What you should do: Each line in the entries below that holds the string "body" must be copied.

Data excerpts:
********************

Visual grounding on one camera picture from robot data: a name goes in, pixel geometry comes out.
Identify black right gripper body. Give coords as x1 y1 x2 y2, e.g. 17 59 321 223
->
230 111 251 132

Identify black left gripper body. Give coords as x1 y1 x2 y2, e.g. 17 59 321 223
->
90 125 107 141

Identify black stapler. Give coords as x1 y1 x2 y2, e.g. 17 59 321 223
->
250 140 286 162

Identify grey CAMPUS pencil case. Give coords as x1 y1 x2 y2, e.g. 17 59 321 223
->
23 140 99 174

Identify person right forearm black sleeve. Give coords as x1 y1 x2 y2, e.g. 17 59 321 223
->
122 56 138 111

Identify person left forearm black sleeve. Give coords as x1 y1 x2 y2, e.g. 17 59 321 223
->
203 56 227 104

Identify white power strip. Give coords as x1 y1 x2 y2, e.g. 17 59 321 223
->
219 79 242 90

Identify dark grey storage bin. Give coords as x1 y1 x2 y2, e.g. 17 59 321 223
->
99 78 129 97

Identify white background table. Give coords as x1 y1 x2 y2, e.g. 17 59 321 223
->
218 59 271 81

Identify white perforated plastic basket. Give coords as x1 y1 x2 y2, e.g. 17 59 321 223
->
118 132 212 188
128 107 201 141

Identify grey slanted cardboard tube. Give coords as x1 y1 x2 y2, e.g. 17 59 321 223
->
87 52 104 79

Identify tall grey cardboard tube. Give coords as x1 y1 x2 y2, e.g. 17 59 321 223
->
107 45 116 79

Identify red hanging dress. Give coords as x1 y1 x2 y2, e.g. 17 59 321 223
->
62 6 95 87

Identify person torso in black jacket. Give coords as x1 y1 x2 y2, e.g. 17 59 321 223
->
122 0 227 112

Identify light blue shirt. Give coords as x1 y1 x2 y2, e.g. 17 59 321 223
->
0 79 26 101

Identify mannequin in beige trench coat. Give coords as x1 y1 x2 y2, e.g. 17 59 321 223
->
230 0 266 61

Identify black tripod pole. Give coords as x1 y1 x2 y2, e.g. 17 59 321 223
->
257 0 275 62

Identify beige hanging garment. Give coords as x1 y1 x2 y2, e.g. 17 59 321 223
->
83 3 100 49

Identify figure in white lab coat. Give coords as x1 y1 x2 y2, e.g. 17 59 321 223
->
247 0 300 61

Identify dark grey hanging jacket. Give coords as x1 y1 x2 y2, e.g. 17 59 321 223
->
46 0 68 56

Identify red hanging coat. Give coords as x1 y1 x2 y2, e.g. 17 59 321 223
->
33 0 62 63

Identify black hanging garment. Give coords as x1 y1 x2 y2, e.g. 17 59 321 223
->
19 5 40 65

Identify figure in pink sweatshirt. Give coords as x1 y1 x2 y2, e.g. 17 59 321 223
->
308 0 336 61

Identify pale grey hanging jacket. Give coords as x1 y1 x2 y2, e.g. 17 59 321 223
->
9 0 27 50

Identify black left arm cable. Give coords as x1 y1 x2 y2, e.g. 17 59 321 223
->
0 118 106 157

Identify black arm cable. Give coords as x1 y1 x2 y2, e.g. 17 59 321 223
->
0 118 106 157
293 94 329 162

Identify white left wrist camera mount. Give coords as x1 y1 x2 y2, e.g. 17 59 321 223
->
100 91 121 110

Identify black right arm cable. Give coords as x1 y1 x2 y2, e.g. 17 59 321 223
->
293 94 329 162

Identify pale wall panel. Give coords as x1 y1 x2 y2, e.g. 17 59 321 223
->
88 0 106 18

********************

Worked solution:
Identify black right gripper body. Give coords as x1 y1 x2 y2, e.g. 17 59 321 223
Identify black left gripper body. Give coords as x1 y1 x2 y2, e.g. 17 59 321 223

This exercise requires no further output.